“States that do not expand Medicaid will not receive the full benefit of the savings that will result from providing less uncompensated care,” Carter Price, the study's lead author and a mathematician at RAND, said in a news release. “Furthermore, these states will still be subject to the taxes, fees and other revenue provisions of the Affordable Care Act, without reaping the benefit of the additional federal spending, which will cost those states economically.”
Last June, the U.S. Supreme Court ruled that states could block the expansion of Medicaid under the ACA, which would provide health insurance to individuals and families who earn up to 138% of the federal poverty level.
As more people become eligible for Medicaid benefits under the law, the federal government will pay a larger share of Medicaid costs than it does now. The federal government currently pays about 57% of the total cost of Medicaid nationally. But under the expansion, the feds would cover 100% of those costs from 2014-2106, dropping gradually to 90% of costs in 2020.

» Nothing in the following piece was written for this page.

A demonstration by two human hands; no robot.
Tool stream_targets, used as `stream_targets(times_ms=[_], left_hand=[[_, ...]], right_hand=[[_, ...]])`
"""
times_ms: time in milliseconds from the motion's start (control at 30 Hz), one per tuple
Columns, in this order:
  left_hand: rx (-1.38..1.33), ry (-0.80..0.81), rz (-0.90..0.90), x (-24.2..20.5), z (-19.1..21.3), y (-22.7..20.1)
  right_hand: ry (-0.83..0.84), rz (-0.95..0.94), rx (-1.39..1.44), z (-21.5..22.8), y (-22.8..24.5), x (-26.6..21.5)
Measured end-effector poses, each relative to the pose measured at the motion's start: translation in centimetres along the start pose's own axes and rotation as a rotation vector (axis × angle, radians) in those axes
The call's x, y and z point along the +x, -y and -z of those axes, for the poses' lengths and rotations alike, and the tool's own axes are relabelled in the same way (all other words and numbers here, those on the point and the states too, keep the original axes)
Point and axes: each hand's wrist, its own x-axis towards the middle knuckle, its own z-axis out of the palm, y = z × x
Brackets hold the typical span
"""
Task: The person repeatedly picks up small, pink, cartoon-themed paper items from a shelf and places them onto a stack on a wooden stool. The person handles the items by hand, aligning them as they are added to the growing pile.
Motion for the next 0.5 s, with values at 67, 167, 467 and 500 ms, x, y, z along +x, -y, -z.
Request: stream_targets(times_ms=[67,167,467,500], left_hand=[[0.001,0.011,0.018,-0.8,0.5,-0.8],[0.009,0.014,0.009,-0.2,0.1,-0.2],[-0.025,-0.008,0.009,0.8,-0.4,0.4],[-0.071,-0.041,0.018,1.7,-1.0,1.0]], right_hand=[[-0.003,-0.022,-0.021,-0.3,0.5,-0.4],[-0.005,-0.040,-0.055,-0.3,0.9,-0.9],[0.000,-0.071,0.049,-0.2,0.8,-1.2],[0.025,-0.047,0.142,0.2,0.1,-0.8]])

According to the RAND study, the states' share of the cost of expanding Medicaid would be lower than the costs of providing uncompensated care to their uninsured residents. “Choosing not to expand Medicaid may turn out to be the more-costly path for state and local governments,” Price said in the release.
RAND is not the only organization to conclude that expanding Medicaid may be more cost-effective for states.
In North Carolina last month, more than 200 hospital leaders, led by Laura Easton, chair of the North Carolina Hospital Association, met to encourage Republican Governor Pat McCrory and the state's Republican-controlled legislature to reconsider healthcare funding policies, including their opposition to expanding Medicaid.
“Hospitals are working to adapt but may need to eliminate jobs, cut services or both in order to continue serving as the safety nets to our communities,” Easton said.
In Pennsylvania, the state's Independent Fiscal Office and the Pennsylvania Economy League both determined that Medicaid expansion would have a positive economic effect on the state. They found that $16.5 billion in federal payments would exceed by ten times the $1.64 billion cost to the state for the expansion. It's the kind of evidence that many state hospital associations, including Pennsylvania's, are pointing to as they continue to lobby their state governments on this issue.
“We continue to talk to the governor's office and legislators and hope they reach the conclusion we have reached about the economic effects,” Roger Baumgarten, director of media relations at The Hospital and Healthsystem Association said in an interview. “Our view is the governor is doing his due diligence. We've not heard the door slam on it just yet.”